**What the task asks**
Look below for the lines from the one with "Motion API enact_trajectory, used" to the one with "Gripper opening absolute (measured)", and copy exactly those lines, both ends included.

**Given records**
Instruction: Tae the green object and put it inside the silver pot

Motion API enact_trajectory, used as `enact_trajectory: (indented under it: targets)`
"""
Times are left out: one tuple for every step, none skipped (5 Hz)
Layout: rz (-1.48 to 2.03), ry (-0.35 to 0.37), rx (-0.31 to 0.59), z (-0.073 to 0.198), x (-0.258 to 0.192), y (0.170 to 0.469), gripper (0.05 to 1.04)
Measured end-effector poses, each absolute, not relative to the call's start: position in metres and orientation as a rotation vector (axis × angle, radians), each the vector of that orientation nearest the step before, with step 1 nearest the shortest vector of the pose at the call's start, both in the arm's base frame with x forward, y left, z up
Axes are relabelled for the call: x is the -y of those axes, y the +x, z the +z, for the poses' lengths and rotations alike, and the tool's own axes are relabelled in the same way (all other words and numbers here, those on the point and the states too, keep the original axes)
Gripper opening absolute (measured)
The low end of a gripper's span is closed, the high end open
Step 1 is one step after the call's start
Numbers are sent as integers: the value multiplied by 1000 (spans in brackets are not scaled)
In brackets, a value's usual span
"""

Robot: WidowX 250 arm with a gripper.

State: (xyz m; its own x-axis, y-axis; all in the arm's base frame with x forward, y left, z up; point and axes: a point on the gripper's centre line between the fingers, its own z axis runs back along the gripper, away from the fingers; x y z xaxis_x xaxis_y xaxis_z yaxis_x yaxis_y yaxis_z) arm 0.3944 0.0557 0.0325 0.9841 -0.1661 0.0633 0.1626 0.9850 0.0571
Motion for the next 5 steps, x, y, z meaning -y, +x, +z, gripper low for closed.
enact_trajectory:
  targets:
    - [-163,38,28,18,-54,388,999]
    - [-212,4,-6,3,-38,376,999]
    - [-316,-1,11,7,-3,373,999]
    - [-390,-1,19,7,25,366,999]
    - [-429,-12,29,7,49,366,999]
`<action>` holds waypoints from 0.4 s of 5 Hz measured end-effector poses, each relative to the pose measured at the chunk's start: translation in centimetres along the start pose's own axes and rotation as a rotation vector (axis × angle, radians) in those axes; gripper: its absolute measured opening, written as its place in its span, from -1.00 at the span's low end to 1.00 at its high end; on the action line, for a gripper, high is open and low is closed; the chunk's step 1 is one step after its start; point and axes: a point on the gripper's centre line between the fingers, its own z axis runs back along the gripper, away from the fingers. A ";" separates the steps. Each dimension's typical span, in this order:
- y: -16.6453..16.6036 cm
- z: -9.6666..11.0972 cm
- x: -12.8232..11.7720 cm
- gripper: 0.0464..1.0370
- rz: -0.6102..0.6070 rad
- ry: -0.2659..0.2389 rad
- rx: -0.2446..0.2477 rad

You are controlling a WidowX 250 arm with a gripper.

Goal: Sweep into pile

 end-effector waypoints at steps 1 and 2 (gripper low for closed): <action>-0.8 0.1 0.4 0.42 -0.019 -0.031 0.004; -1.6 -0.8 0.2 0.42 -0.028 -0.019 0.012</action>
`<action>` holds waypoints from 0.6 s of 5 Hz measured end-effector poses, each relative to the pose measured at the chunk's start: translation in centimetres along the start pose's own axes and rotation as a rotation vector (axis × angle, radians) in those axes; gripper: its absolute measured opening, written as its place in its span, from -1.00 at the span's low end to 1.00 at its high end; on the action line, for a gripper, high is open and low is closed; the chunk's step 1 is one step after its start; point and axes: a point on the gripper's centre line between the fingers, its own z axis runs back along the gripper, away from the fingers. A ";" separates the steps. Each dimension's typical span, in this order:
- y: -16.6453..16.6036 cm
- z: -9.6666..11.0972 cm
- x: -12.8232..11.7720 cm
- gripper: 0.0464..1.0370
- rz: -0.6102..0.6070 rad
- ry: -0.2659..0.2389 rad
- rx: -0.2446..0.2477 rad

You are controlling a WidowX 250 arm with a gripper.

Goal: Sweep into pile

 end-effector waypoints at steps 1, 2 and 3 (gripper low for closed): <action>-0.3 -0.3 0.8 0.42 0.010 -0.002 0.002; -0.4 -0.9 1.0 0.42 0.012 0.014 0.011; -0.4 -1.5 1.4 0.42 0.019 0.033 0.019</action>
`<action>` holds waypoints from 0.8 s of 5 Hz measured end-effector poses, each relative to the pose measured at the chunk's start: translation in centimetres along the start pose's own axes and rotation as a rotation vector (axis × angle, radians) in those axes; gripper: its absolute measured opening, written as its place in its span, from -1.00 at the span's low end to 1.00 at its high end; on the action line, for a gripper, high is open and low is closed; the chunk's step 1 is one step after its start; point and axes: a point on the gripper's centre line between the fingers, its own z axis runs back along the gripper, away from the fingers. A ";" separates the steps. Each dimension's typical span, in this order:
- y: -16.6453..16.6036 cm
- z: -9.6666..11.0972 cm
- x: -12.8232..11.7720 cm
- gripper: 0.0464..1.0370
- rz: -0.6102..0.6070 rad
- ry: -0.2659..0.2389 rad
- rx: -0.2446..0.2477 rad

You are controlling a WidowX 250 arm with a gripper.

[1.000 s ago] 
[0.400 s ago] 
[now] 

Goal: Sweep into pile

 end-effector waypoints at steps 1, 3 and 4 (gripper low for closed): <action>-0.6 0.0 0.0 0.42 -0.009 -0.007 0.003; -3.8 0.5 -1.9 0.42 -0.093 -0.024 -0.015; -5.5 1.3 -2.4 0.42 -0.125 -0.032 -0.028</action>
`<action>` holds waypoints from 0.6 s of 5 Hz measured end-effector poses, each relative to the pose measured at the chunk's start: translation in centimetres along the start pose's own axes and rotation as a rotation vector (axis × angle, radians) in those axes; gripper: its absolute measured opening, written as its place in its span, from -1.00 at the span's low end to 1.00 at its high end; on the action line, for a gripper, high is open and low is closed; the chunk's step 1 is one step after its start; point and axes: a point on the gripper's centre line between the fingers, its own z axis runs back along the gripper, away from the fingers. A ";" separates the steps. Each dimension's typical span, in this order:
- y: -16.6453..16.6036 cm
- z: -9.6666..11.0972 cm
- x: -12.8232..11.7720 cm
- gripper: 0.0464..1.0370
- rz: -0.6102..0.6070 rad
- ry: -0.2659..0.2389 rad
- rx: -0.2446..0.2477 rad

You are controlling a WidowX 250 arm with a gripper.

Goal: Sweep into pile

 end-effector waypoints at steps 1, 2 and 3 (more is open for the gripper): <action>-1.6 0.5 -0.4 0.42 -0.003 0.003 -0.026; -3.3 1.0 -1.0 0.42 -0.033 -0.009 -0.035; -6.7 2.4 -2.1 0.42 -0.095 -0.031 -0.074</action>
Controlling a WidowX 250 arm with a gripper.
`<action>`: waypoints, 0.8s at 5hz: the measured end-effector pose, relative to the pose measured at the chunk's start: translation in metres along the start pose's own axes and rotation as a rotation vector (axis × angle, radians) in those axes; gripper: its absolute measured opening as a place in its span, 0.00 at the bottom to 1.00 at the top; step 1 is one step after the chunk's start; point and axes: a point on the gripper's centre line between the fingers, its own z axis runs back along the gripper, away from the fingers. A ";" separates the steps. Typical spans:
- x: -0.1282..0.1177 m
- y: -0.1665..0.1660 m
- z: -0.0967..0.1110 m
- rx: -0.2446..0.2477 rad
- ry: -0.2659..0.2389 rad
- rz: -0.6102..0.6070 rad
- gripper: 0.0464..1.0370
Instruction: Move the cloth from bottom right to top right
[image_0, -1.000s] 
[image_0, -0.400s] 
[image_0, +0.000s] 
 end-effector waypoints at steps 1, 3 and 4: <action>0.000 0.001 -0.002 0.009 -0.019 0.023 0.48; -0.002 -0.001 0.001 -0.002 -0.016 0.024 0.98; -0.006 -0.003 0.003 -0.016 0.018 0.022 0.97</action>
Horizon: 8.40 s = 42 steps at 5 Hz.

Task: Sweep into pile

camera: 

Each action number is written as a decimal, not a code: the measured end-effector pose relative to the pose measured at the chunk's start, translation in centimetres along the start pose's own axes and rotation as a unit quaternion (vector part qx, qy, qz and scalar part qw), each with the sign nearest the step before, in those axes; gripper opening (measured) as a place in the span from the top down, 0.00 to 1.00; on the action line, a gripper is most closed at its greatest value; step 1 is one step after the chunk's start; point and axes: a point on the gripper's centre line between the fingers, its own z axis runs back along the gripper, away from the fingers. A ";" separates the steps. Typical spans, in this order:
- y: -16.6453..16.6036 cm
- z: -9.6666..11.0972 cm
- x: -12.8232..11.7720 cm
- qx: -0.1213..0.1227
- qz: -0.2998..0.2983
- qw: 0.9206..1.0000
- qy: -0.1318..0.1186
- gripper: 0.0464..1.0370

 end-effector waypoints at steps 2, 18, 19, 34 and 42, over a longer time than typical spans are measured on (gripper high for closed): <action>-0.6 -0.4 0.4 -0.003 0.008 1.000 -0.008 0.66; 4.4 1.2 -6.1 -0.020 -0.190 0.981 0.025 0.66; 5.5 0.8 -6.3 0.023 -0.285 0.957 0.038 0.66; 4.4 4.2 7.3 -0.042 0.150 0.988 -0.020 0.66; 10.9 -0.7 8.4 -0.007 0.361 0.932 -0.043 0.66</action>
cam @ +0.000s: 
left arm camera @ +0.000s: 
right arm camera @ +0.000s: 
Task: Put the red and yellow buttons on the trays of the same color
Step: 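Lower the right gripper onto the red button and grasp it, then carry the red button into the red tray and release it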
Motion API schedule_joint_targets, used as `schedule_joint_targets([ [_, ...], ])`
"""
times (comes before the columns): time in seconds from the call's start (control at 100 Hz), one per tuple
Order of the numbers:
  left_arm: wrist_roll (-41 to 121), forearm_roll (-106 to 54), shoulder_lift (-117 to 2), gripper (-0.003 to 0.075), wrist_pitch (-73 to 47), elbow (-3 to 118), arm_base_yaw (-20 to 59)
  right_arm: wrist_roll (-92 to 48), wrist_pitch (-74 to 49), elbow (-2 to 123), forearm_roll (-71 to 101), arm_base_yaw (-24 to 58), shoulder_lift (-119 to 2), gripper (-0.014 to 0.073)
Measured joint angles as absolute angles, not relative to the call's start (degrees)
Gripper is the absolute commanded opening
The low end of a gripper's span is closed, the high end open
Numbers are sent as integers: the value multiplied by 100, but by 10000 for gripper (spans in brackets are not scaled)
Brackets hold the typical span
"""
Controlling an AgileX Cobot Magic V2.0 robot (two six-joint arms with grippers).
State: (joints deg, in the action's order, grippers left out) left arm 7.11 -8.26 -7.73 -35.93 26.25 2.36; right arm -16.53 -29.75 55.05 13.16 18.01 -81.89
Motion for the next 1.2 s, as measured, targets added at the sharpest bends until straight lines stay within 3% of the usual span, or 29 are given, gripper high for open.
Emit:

**Written answer**
Motion API enact_trajectory, used as `enact_trajectory: (indented under it: targets)`
"""
Times are left out: one tuple for every step, none skipped (5 Hz)
Layout: rz (-1.48 to 2.03), ry (-0.35 to 0.37), rx (-0.31 to 0.59), z (-0.073 to 0.198), x (-0.258 to 0.192), y (0.170 to 0.469), gripper (0.05 to 1.04)
Measured end-effector poses, each absolute, not relative to the call's start: position in metres and orientation as a rotation vector (axis × angle, radians), each the vector of that orientation nearest the step before, with step 1 nearest the shortest vector of the pose at the call's start, both in the arm's base frame with x forward, y left, z up
Axes are relabelled for the call: x is the -y of those axes, y the +x, z the +z, for the poses' lengths and rotations alike, and the tool's own axes are relabelled in the same way (all other words and numbers here, those on the point and the states too, keep the original axes)
Gripper opening absolute (measured)

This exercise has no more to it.